DESCRIPTION OF THE TASK =
Filter the listing for lines containing "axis".

DATA BLOCK =

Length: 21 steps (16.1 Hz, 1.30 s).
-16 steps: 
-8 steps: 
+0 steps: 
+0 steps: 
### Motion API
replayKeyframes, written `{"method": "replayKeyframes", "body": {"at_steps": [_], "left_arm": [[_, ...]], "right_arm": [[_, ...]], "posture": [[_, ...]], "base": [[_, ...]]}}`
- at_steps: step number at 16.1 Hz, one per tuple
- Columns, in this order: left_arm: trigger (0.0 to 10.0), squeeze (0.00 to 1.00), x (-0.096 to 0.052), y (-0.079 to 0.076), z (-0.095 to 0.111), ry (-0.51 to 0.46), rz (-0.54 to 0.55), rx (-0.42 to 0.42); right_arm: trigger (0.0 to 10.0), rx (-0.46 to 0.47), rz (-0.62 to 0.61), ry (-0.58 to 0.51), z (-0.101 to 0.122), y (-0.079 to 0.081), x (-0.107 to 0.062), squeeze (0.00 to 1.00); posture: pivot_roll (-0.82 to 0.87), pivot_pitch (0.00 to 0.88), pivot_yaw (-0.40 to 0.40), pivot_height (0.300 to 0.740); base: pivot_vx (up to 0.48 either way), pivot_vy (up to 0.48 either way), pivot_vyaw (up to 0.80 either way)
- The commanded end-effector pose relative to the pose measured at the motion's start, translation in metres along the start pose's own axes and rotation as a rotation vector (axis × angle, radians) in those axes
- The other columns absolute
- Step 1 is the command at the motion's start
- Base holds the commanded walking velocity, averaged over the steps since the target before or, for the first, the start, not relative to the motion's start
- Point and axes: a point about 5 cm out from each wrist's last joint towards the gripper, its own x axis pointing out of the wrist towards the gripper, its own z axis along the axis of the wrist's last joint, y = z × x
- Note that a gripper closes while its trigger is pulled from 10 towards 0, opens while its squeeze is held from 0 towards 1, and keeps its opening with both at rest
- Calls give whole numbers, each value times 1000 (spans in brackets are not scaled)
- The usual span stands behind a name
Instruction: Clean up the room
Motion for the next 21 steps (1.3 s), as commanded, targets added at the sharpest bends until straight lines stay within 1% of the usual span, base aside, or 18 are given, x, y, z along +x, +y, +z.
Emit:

REPLY =
- The commanded end-effector pose relative to the pose measured at the motion's start, translation in metres along the start pose's own axes and rotation as a rotation vector (axis × angle, radians) in those axes
- Point and axes: a point about 5 cm out from each wrist's last joint towards the gripper, its own x axis pointing out of the wrist towards the gripper, its own z axis along the axis of the wrist's last joint, y = z × x

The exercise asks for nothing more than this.